We have grown Colocasia gigantea for a while.
This Colocasia gigantea 'Thailand Giant Strain' blows it out of the water.
A month or so ago we bought a 3' tall plant in a gallon pot.
Re-potted to a 36" pot manured and composted heavily.
Water daily.
We are now looking at 32" (shoulder to tip) leaves and a spathe and it's only the first of July!
We still have at least 3 months of growing to go here in Cincinnati.


On Jan 9, 2012, Jim_n_LB from Long Beach, CA wrote:

Didn't really know what I was purchasing, but looked good. Two years later - amazing! Brown trunk is 3" tall and overall plant reaches nearly 12'. Planted east side of house, Long Beach, California


On Apr 5, 2010, stella from Raleigh, NC (Zone 7a) wrote:

In North Carolina, we can keep this zone 8b plant alive over the winter by covering it with 1' of leaves and stuff during the winter. It does not start growing again until July, but by September it is huge!


On May 12, 2009, WendyKellyBudd from Chico, CA wrote:

I bought the tiniest start from an ebay seller last year. Potted it into a 24" pot, placed it under an oak tree where it gets direct morning sun and in the afternoon has bright light, but no direct sun. Summers are hot, and dry here. Also, keep it out of winds so the leaves don't shread.

This puppy grew so large!!! I have a photo of my hubby hiding under a leaf. Everyone comments on this plant.

AND, it overwintered outside in zone 8b. We live in a two story home, so I put the pot on the ground floor, against the house, protected under the second story's deck, facing South. February gets down to 22F here, I thought for sure it died. It was a blackened stub and there were no signs of life...but it came back in early May!! I bought another this year as... read more


On Nov 23, 2008, keonikale from Lexington, SC (Zone 8a) wrote:

This is one of our favorite colocasia. It grows extremely fast and the leaves get quite large within just a few months. Spath's will bloom in rows of four and produce large seed pods (if pollinated) beneath each spath. Once they burst you can harvest the seeds, which will be in dozens (if not hundreds) of small "pouches." Each pouch holds dozens of tiny tomato sized seeds that can be planted and will sprout within 2-3 weeks. By three months they'll often have 3-4 leaves and be well on their way to becoming adults in another growing season or two.

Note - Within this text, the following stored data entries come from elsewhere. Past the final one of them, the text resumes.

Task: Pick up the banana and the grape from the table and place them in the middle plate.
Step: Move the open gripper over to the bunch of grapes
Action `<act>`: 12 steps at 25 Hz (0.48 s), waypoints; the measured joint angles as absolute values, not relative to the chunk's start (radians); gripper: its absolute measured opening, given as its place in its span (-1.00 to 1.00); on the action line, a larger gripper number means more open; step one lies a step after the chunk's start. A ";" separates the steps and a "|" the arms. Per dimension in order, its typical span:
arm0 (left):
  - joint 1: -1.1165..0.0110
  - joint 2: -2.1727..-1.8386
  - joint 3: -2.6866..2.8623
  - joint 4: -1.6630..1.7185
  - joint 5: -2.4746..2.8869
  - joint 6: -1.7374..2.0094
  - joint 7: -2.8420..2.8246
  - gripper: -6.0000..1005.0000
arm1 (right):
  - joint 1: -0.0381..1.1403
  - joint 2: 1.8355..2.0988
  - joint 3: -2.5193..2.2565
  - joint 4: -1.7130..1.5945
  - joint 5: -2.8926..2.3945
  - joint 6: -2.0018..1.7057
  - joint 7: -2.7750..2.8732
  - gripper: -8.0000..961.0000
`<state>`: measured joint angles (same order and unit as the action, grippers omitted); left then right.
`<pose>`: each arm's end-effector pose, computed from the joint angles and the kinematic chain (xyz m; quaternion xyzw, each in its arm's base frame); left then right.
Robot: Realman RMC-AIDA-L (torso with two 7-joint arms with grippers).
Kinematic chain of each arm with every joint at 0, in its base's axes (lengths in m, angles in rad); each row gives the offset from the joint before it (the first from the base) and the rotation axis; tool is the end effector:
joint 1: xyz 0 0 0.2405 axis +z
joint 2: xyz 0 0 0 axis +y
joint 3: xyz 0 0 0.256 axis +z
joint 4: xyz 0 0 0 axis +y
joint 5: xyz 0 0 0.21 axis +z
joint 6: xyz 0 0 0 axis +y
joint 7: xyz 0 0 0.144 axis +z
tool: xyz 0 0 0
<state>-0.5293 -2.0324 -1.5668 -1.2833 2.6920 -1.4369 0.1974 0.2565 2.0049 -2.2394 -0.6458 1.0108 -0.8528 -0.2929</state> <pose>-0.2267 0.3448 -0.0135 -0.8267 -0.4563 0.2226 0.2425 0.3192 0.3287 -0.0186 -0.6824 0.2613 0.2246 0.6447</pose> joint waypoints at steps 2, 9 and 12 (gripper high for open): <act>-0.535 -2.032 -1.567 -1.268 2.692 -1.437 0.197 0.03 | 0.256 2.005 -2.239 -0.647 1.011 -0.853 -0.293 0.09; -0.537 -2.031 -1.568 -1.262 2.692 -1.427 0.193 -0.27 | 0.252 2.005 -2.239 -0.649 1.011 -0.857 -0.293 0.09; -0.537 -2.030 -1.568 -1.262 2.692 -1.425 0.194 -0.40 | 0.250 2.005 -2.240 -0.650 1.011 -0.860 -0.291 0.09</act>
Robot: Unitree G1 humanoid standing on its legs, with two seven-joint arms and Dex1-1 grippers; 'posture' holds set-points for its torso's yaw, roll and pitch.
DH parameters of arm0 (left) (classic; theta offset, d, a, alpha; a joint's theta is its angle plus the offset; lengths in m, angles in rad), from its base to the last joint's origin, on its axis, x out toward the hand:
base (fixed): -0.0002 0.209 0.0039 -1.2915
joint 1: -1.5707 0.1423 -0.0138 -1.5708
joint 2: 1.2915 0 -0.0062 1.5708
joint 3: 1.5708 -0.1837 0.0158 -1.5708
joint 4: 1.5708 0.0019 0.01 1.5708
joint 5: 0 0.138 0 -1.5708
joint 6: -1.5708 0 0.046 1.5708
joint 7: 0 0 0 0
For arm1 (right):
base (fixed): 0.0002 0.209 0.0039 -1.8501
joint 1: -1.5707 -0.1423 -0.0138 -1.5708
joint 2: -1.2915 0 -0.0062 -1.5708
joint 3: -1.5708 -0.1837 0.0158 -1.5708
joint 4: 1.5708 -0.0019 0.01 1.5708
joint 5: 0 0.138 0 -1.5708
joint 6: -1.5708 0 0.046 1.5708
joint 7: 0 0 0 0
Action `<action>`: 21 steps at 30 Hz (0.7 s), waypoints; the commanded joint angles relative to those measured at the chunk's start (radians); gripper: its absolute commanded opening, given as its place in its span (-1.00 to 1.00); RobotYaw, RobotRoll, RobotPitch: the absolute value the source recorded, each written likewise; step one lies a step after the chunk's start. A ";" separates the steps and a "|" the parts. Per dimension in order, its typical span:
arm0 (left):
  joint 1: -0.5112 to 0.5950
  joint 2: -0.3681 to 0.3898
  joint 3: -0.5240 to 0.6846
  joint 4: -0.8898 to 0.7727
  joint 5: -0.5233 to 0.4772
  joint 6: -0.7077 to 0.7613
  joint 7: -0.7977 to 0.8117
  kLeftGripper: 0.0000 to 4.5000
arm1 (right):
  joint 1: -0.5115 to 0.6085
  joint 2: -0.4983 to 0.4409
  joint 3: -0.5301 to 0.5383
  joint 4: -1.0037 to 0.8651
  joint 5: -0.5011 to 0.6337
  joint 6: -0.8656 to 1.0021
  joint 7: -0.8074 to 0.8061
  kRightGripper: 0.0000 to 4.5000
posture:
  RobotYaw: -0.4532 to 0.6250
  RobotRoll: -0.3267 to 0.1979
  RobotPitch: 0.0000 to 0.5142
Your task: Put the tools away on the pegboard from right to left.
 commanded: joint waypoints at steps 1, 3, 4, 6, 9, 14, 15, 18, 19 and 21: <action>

On Jan 20, 2006, Suze_ from (Zone 7b) wrote:

This huge strain of the giant elephant ear was grown from wild collected seed (PES 1003B) from Kanchanaburi Province, Thailand, in 2003 by former PDN research manager Petra Schmidt. In the wild, the plants reached a massive 9' tall, which is much larger than the clone of C. gigantea that we currently grow. For us, each individual leaf grows in excess of 5' long x 4' wide. Each seedling will differ slightly, but massive plants will be the result. In foliage, the leaves are an attractive glaucous-grey which is typical of this species. From an early age, the plants are adorned with clusters of dramatically large, pleasantly scented, white flowers.